> **Try it**:
Reproduce exactly the lines below from the one containing "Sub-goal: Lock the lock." through the one containing "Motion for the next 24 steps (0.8", including both, and nothing else.
════════
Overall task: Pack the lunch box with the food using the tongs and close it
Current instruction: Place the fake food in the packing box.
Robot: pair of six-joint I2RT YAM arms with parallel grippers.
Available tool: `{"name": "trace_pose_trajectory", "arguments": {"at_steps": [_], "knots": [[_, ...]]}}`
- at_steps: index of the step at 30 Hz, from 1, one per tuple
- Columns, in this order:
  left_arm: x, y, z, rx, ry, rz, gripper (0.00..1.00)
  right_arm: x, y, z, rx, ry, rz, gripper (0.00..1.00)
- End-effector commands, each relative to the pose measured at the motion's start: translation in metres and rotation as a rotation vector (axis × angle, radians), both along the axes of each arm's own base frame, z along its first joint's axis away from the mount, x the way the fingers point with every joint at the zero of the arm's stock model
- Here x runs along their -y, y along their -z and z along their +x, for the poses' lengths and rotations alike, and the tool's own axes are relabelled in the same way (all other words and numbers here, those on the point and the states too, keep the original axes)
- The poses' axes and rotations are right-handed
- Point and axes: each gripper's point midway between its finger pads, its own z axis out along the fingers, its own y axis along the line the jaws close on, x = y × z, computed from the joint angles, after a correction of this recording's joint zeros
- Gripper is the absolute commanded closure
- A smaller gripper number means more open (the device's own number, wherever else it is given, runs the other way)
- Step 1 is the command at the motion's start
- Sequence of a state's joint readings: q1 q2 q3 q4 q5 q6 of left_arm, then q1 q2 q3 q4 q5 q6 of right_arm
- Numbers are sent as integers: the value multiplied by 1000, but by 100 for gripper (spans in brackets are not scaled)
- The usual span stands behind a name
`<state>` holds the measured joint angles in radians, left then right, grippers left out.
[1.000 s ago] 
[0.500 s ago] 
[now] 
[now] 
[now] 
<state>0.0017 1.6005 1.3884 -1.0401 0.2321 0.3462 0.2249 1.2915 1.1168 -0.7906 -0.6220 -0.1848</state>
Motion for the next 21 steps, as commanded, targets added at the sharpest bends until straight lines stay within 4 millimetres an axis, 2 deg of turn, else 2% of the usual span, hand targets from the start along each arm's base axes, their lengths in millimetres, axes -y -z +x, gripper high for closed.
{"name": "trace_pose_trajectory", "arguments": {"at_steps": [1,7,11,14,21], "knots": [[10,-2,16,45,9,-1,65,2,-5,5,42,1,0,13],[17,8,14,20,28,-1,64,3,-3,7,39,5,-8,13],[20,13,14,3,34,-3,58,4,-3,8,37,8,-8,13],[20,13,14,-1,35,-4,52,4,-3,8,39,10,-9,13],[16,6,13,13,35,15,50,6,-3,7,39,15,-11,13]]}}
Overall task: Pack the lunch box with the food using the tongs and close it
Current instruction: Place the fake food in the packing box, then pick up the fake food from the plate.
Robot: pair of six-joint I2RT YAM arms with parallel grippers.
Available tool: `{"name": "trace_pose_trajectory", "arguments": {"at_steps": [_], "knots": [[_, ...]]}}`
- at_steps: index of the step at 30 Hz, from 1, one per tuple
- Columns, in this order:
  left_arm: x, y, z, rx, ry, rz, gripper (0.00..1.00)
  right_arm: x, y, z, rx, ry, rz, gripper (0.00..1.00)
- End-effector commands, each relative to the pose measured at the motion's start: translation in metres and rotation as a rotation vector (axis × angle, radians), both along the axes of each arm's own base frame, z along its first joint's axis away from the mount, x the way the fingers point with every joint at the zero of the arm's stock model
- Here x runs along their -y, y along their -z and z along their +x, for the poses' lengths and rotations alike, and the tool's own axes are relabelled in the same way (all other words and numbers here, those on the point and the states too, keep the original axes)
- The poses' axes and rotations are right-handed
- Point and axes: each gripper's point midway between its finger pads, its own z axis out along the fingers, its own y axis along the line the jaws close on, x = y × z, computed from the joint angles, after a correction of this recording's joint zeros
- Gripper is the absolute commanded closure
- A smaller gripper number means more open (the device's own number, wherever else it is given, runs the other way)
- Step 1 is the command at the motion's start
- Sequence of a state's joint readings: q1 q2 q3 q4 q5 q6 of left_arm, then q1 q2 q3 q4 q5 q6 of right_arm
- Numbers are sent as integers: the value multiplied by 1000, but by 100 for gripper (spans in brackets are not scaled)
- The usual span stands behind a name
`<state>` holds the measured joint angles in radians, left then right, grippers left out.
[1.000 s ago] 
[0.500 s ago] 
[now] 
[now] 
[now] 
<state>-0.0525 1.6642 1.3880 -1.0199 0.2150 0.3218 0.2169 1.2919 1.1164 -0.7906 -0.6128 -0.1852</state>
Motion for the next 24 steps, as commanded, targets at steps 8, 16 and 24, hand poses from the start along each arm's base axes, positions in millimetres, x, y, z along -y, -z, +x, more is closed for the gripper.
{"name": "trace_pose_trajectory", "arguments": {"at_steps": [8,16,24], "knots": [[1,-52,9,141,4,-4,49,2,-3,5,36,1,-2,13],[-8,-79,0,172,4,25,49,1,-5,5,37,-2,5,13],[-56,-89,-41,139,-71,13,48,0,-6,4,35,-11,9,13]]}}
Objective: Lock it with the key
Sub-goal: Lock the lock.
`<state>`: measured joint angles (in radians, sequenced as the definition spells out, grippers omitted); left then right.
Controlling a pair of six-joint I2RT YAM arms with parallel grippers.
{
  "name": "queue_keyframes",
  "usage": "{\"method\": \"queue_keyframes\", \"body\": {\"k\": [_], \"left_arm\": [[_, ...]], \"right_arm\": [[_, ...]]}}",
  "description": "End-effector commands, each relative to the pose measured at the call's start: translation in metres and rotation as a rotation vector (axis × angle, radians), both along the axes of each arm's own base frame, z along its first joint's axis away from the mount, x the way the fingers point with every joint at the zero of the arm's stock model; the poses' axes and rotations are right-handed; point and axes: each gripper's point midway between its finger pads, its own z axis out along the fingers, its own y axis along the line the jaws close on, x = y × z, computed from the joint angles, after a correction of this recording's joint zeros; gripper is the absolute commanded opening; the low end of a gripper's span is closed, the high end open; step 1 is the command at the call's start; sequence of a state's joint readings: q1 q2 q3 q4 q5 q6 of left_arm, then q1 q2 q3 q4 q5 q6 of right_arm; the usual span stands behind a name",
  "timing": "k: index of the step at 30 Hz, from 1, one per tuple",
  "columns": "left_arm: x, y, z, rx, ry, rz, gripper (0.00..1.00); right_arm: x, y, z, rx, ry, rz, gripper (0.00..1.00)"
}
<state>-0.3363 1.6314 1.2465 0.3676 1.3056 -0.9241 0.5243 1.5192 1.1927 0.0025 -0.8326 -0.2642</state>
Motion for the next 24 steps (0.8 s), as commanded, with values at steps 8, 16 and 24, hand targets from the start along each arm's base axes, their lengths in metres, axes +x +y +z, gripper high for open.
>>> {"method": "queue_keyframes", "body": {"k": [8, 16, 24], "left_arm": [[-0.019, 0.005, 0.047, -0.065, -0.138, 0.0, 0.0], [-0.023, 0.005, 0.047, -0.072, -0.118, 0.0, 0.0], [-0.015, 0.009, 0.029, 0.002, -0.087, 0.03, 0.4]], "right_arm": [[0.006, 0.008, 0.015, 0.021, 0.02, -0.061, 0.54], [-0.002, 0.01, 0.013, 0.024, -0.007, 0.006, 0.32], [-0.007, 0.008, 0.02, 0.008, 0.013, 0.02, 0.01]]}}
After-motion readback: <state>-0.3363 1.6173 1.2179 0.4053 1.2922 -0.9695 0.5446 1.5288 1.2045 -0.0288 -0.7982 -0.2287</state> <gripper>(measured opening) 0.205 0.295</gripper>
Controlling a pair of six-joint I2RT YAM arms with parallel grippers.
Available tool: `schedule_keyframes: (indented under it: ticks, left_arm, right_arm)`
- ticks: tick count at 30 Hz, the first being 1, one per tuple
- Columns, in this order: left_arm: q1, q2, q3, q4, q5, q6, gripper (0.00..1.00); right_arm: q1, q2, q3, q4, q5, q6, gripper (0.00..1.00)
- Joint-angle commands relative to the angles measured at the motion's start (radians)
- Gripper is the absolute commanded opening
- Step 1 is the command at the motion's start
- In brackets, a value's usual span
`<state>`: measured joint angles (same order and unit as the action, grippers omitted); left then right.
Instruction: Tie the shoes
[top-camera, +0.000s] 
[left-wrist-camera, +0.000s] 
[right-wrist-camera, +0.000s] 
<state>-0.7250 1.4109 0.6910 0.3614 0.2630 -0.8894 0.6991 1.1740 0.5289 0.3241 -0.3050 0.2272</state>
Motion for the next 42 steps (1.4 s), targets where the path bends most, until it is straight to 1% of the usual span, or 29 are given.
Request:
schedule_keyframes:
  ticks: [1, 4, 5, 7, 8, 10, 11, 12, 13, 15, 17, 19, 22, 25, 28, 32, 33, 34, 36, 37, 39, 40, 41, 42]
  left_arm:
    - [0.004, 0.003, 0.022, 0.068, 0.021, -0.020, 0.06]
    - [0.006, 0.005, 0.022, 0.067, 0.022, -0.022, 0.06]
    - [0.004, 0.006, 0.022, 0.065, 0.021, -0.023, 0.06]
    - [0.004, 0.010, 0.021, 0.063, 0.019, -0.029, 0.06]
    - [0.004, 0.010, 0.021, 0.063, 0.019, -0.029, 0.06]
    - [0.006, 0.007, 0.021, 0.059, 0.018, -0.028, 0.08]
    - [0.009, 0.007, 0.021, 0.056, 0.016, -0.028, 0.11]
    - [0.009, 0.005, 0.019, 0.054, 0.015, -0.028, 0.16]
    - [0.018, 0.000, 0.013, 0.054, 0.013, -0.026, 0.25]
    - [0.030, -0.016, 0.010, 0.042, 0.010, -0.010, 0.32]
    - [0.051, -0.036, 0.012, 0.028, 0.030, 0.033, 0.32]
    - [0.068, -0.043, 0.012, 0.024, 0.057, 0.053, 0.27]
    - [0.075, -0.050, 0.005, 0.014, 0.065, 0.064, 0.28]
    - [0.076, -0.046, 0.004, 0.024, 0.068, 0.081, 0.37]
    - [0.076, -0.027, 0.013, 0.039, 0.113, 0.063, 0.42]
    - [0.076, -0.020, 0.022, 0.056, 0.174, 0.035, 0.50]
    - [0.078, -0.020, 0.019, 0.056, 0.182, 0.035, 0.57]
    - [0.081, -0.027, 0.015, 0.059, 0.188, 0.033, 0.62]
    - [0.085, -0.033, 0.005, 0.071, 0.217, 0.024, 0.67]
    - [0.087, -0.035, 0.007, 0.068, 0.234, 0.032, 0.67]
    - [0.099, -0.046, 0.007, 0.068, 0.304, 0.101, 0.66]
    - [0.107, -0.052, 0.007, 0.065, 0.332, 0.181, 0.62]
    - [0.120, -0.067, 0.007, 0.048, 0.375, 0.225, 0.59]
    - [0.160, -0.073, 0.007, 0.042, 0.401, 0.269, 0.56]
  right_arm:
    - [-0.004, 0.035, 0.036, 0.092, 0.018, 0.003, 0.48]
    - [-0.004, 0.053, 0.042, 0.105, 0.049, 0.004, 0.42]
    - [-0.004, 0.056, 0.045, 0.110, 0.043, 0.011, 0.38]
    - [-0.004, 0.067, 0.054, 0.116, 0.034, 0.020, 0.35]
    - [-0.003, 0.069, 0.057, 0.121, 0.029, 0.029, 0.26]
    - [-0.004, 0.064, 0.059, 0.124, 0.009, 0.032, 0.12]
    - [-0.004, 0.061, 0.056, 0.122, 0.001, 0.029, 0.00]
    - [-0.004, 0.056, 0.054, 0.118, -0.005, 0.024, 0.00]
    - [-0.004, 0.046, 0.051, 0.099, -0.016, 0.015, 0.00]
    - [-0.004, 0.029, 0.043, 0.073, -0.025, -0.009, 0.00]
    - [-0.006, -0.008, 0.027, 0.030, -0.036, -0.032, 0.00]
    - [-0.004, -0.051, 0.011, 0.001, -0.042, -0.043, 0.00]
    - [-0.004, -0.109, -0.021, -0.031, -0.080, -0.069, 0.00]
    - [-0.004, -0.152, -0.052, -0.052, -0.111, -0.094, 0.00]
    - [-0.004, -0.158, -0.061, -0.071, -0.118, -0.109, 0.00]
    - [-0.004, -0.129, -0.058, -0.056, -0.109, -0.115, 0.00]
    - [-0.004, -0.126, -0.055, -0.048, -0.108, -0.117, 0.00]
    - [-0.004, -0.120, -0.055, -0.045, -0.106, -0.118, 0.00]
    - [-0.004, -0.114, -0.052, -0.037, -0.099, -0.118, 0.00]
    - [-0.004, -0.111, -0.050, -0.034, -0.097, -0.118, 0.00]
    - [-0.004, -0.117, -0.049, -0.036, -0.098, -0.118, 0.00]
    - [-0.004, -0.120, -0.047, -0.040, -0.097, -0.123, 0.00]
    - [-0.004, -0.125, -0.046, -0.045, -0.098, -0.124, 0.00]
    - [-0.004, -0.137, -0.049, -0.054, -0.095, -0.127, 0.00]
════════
> **Completed exercise**:
Sub-goal: Lock the lock.
`<state>`: measured joint angles (in radians, sequenced as the definition spells out, grippers omitted); left then right.
Controlling a pair of six-joint I2RT YAM arms with parallel grippers.
{
  "name": "queue_keyframes",
  "usage": "{\"method\": \"queue_keyframes\", \"body\": {\"k\": [_], \"left_arm\": [[_, ...]], \"right_arm\": [[_, ...]]}}",
  "description": "End-effector commands, each relative to the pose measured at the call's start: translation in metres and rotation as a rotation vector (axis × angle, radians), both along the axes of each arm's own base frame, z along its first joint's axis away from the mount, x the way the fingers point with every joint at the zero of the arm's stock model; the poses' axes and rotations are right-handed; point and axes: each gripper's point midway between its finger pads, its own z axis out along the fingers, its own y axis along the line the jaws close on, x = y × z, computed from the joint angles, after a correction of this recording's joint zeros; gripper is the absolute commanded opening; the low end of a gripper's span is closed, the high end open; step 1 is the command at the call's start; sequence of a state's joint readings: q1 q2 q3 q4 q5 q6 of left_arm, then q1 q2 q3 q4 q5 q6 of right_arm; the usual span stands behind a name",
  "timing": "k: index of the step at 30 Hz, from 1, one per tuple",
  "columns": "left_arm: x, y, z, rx, ry, rz, gripper (0.00..1.00); right_arm: x, y, z, rx, ry, rz, gripper (0.00..1.00)"
}
<state>-0.3363 1.6314 1.2465 0.3676 1.3056 -0.9241 0.5243 1.5192 1.1927 0.0025 -0.8326 -0.2642</state>
Motion for the next 24 steps (0.8 s), as commanded, with values at steps 8, 16 and 24, hand targets from the start along each arm's base axes, their lengths in metres, axes +x +y +z, gripper high for open.

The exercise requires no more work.